== Task prompt ==
The answer must consist only of the lines from the line with "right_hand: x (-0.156" to the line with "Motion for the", both included, exactly as they stand below.

== Available data ==
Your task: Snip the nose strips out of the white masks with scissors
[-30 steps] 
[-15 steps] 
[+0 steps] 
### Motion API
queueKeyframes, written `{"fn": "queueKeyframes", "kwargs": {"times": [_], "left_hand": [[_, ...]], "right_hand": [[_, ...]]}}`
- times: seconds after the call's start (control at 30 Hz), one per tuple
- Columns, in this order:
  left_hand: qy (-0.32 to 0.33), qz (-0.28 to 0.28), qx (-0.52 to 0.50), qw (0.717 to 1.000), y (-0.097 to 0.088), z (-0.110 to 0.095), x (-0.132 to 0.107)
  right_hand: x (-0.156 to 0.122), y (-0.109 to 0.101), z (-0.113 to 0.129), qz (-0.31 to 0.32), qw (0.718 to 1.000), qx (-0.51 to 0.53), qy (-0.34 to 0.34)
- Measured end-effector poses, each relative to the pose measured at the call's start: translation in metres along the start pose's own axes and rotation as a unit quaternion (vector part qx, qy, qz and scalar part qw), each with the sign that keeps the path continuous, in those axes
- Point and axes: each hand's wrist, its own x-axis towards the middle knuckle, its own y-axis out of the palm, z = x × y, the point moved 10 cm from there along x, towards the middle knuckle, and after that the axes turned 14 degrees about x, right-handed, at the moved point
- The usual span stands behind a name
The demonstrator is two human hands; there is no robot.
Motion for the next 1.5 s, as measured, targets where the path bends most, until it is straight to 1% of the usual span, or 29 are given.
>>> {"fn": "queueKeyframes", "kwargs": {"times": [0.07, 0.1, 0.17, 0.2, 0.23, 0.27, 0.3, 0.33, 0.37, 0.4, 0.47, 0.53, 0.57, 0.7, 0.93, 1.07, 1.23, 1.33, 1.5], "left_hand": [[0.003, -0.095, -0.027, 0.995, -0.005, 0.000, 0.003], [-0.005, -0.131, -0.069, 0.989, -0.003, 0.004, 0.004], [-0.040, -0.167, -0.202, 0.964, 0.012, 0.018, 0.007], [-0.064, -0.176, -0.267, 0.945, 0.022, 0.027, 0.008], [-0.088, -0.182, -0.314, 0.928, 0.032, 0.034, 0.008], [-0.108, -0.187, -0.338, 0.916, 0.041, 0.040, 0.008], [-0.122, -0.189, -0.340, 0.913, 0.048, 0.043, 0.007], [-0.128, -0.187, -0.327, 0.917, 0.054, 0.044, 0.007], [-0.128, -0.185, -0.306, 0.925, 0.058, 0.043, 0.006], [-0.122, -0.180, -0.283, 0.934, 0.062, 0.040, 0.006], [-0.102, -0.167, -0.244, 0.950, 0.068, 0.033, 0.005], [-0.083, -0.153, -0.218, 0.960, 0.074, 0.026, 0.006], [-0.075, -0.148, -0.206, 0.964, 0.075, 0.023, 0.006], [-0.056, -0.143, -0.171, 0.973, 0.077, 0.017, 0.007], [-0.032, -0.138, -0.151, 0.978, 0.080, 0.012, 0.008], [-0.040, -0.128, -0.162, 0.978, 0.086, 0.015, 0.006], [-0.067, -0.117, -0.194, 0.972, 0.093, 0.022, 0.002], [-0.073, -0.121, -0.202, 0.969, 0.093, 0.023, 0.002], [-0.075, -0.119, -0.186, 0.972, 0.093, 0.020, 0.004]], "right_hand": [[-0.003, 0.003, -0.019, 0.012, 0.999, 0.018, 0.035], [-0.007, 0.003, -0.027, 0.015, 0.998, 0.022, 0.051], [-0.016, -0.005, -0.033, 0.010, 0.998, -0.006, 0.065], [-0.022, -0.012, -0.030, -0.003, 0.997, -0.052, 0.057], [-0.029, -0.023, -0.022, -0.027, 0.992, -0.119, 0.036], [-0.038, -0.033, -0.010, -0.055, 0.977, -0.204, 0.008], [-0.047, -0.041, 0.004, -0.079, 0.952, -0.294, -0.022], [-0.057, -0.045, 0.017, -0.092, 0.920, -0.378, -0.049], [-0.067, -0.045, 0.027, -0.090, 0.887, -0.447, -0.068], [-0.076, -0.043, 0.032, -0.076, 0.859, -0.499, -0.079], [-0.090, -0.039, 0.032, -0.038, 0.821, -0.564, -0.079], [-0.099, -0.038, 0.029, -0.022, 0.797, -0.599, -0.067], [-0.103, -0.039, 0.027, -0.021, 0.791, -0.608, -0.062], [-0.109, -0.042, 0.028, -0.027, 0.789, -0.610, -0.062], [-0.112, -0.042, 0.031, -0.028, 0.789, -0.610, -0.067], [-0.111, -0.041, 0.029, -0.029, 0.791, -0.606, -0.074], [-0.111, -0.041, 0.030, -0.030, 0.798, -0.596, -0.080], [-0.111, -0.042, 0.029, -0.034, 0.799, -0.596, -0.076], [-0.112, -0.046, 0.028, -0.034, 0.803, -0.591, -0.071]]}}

== Result of this task ==
  right_hand: x (-0.156 to 0.122), y (-0.109 to 0.101), z (-0.113 to 0.129), qz (-0.31 to 0.32), qw (0.718 to 1.000), qx (-0.51 to 0.53), qy (-0.34 to 0.34)
- Measured end-effector poses, each relative to the pose measured at the call's start: translation in metres along the start pose's own axes and rotation as a unit quaternion (vector part qx, qy, qz and scalar part qw), each with the sign that keeps the path continuous, in those axes
- Point and axes: each hand's wrist, its own x-axis towards the middle knuckle, its own y-axis out of the palm, z = x × y, the point moved 10 cm from there along x, towards the middle knuckle, and after that the axes turned 14 degrees about x, right-handed, at the moved point
- The usual span stands behind a name
The demonstrator is two human hands; there is no robot.
Motion for the next 1.5 s, as measured, targets where the path bends most, until it is straight to 1% of the usual span, or 29 are given.

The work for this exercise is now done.